> [WHAT IS NEEDED]: Out of the data below, copy every line with the string "labels".

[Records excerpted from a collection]

+--

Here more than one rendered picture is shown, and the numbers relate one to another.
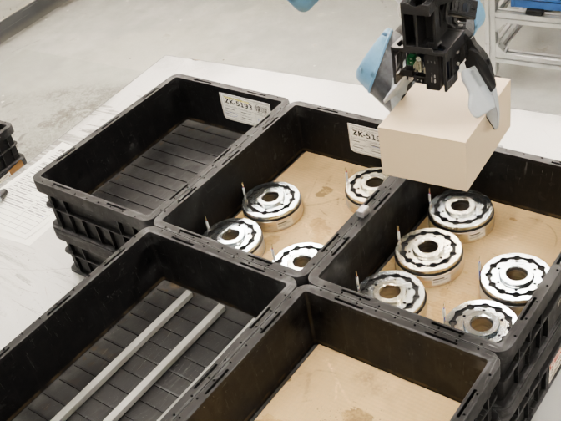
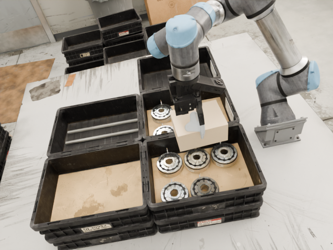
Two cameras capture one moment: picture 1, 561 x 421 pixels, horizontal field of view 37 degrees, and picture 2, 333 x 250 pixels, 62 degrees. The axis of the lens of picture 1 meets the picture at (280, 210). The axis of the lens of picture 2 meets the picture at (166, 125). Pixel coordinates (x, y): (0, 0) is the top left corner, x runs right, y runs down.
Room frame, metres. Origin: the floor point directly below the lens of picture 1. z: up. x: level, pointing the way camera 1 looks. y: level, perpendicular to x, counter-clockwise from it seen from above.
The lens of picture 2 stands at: (0.47, -0.64, 1.76)
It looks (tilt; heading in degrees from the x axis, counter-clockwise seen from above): 46 degrees down; 49
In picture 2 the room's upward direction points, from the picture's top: 12 degrees counter-clockwise
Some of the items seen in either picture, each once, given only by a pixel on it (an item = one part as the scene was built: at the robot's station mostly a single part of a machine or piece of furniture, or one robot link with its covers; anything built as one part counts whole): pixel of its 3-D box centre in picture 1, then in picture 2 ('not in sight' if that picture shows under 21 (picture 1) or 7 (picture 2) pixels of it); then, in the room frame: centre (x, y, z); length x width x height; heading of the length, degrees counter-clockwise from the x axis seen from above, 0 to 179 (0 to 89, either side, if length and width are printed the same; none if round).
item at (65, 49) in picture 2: not in sight; (87, 54); (1.71, 1.74, 0.31); 0.40 x 0.30 x 0.34; 142
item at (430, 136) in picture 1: (446, 126); (198, 125); (0.96, -0.24, 1.08); 0.16 x 0.12 x 0.07; 141
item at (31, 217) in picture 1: (42, 189); not in sight; (1.61, 0.51, 0.70); 0.33 x 0.23 x 0.01; 141
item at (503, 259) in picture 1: (516, 277); (204, 188); (0.88, -0.31, 0.86); 0.10 x 0.10 x 0.01
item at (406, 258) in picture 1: (428, 250); (196, 157); (0.97, -0.21, 0.86); 0.10 x 0.10 x 0.01
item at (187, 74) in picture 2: not in sight; (185, 68); (0.94, -0.23, 1.32); 0.08 x 0.08 x 0.05
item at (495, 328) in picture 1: (481, 324); (174, 193); (0.80, -0.24, 0.86); 0.05 x 0.05 x 0.01
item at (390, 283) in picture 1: (389, 292); (169, 161); (0.89, -0.13, 0.86); 0.05 x 0.05 x 0.01
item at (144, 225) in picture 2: not in sight; (104, 202); (0.63, 0.02, 0.76); 0.40 x 0.30 x 0.12; 137
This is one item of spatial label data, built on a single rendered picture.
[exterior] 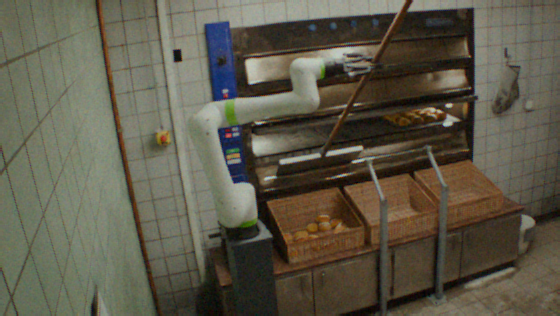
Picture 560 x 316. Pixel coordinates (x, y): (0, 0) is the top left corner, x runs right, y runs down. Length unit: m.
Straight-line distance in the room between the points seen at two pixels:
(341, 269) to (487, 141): 1.78
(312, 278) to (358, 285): 0.36
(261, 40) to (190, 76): 0.53
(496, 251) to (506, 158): 0.91
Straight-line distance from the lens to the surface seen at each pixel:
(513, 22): 4.39
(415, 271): 3.74
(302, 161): 3.08
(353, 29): 3.59
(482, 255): 4.08
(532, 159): 4.85
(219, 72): 3.29
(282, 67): 3.41
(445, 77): 4.02
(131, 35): 3.25
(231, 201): 2.15
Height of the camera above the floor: 2.31
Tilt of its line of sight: 19 degrees down
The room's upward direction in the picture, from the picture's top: 6 degrees counter-clockwise
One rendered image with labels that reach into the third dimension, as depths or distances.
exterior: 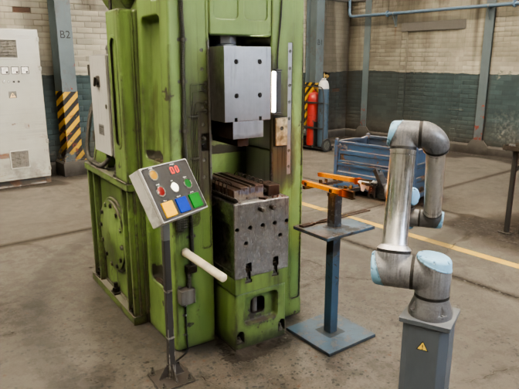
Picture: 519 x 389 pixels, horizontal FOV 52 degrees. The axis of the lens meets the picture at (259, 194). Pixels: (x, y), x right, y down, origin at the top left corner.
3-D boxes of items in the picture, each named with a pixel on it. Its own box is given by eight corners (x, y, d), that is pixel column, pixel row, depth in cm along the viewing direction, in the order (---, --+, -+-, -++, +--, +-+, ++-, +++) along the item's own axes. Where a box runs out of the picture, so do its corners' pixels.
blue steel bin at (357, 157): (444, 197, 673) (448, 141, 656) (412, 209, 619) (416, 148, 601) (365, 182, 755) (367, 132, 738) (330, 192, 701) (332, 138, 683)
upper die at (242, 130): (263, 136, 300) (263, 120, 298) (232, 139, 290) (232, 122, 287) (226, 129, 334) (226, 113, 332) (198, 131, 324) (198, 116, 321)
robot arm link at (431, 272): (449, 302, 223) (453, 263, 219) (408, 295, 229) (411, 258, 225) (450, 288, 237) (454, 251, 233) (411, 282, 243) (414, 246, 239)
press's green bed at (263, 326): (286, 336, 334) (287, 266, 323) (235, 353, 315) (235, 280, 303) (241, 302, 379) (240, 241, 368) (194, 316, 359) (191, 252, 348)
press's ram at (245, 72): (283, 118, 305) (283, 46, 295) (225, 123, 285) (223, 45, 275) (244, 113, 339) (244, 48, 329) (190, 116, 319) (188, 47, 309)
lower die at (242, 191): (262, 197, 309) (263, 183, 307) (233, 201, 298) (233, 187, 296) (227, 184, 343) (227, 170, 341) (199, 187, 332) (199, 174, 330)
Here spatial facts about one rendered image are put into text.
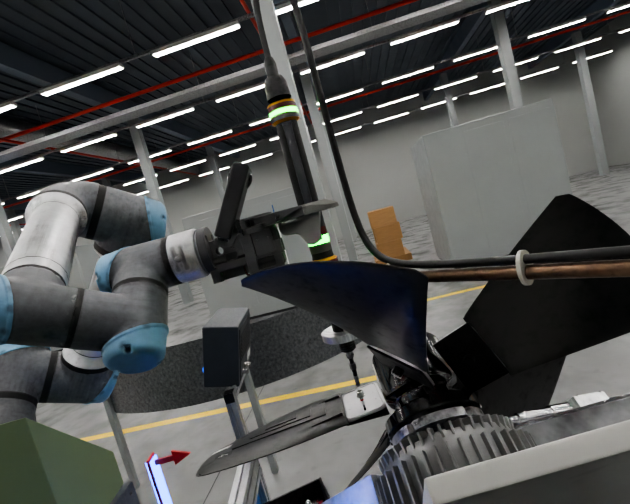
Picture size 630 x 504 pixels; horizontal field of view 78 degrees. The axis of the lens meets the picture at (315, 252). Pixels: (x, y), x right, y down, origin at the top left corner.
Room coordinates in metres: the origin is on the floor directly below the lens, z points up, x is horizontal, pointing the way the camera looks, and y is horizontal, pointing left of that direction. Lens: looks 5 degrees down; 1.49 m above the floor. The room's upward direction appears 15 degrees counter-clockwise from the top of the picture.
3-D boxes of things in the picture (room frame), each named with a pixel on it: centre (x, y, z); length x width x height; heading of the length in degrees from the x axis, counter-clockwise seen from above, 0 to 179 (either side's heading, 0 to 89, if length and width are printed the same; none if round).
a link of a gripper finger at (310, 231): (0.57, 0.00, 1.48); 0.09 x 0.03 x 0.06; 81
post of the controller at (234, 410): (1.13, 0.36, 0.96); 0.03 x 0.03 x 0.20; 1
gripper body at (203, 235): (0.60, 0.10, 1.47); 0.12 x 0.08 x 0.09; 91
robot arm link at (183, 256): (0.59, 0.18, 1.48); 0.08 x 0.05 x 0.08; 1
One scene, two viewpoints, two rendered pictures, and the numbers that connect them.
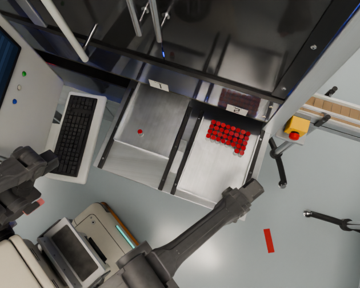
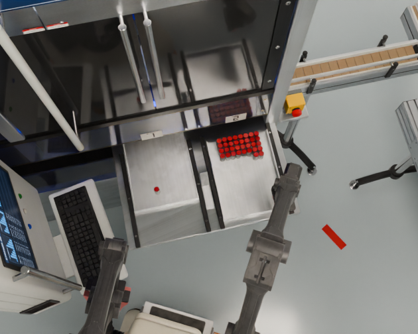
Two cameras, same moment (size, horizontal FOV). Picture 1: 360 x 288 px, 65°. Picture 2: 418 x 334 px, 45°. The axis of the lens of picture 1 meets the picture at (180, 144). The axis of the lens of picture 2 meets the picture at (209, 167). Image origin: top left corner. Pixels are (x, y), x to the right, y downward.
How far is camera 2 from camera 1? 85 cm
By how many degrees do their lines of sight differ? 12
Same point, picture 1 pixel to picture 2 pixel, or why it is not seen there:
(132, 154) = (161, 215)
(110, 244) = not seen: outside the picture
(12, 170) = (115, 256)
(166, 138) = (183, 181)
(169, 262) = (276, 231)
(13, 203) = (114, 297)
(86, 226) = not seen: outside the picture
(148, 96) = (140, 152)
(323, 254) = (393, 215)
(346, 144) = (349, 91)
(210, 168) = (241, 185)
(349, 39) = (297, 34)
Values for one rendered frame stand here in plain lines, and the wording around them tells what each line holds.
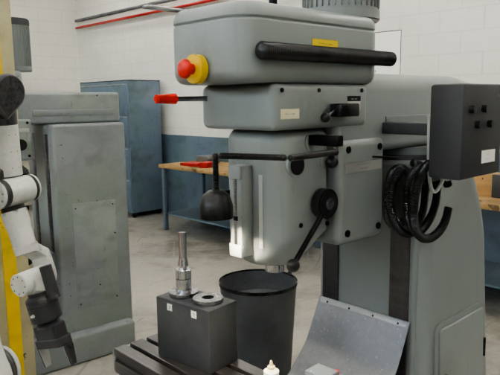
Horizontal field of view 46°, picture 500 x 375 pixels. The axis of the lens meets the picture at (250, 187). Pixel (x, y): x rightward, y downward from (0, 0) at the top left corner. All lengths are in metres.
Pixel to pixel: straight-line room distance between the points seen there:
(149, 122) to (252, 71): 7.61
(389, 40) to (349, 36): 4.84
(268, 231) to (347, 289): 0.55
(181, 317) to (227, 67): 0.84
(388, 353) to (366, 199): 0.46
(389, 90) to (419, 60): 4.48
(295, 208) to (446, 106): 0.40
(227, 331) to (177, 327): 0.15
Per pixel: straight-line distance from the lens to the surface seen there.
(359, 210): 1.48
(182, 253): 1.76
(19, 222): 1.75
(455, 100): 1.35
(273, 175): 1.29
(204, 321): 1.69
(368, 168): 1.49
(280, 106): 1.23
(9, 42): 2.91
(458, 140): 1.34
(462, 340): 1.89
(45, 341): 1.81
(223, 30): 1.19
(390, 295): 1.71
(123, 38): 9.95
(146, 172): 8.76
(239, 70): 1.17
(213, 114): 1.36
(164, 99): 1.30
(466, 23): 5.85
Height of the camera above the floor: 1.69
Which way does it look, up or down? 8 degrees down
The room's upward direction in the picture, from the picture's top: 1 degrees counter-clockwise
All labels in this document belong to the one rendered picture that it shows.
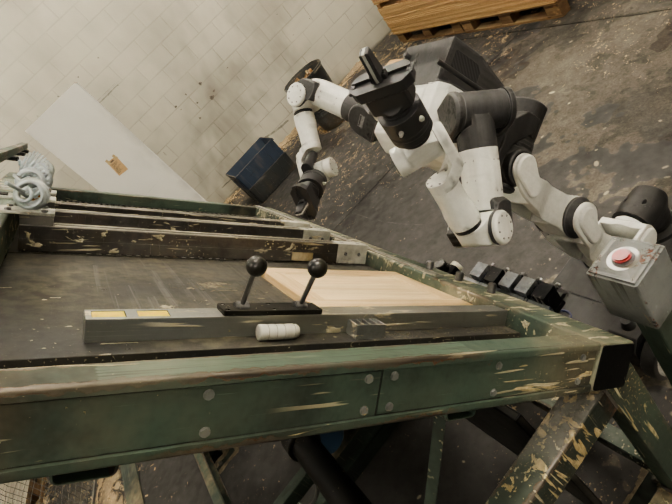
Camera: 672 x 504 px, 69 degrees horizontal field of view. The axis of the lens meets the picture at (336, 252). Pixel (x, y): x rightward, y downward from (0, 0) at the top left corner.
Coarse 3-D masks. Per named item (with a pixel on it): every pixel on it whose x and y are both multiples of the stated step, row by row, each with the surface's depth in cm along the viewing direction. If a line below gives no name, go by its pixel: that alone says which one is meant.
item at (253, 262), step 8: (256, 256) 85; (248, 264) 84; (256, 264) 84; (264, 264) 85; (248, 272) 85; (256, 272) 84; (264, 272) 85; (248, 280) 88; (248, 288) 88; (240, 304) 91; (248, 304) 91
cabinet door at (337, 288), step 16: (272, 272) 138; (288, 272) 141; (304, 272) 144; (336, 272) 151; (352, 272) 154; (368, 272) 158; (384, 272) 162; (288, 288) 123; (304, 288) 125; (320, 288) 129; (336, 288) 131; (352, 288) 134; (368, 288) 137; (384, 288) 140; (400, 288) 143; (416, 288) 146; (432, 288) 148; (320, 304) 113; (336, 304) 114; (352, 304) 117; (368, 304) 119; (384, 304) 121; (400, 304) 123; (416, 304) 125; (432, 304) 128; (448, 304) 130; (464, 304) 133
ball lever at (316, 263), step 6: (318, 258) 91; (312, 264) 90; (318, 264) 90; (324, 264) 91; (312, 270) 90; (318, 270) 90; (324, 270) 91; (312, 276) 91; (318, 276) 91; (312, 282) 93; (306, 288) 94; (306, 294) 95; (300, 300) 96; (294, 306) 97; (300, 306) 97; (306, 306) 97
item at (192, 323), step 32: (96, 320) 78; (128, 320) 80; (160, 320) 83; (192, 320) 85; (224, 320) 88; (256, 320) 91; (288, 320) 94; (320, 320) 98; (384, 320) 106; (416, 320) 110; (448, 320) 115; (480, 320) 120
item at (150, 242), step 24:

+--

> [SOLUTION FOR THIS PROBLEM]:
One rendered image with labels that reach into the third dimension, as depths or distances.
All labels in this document belong to the one rendered picture that it shows.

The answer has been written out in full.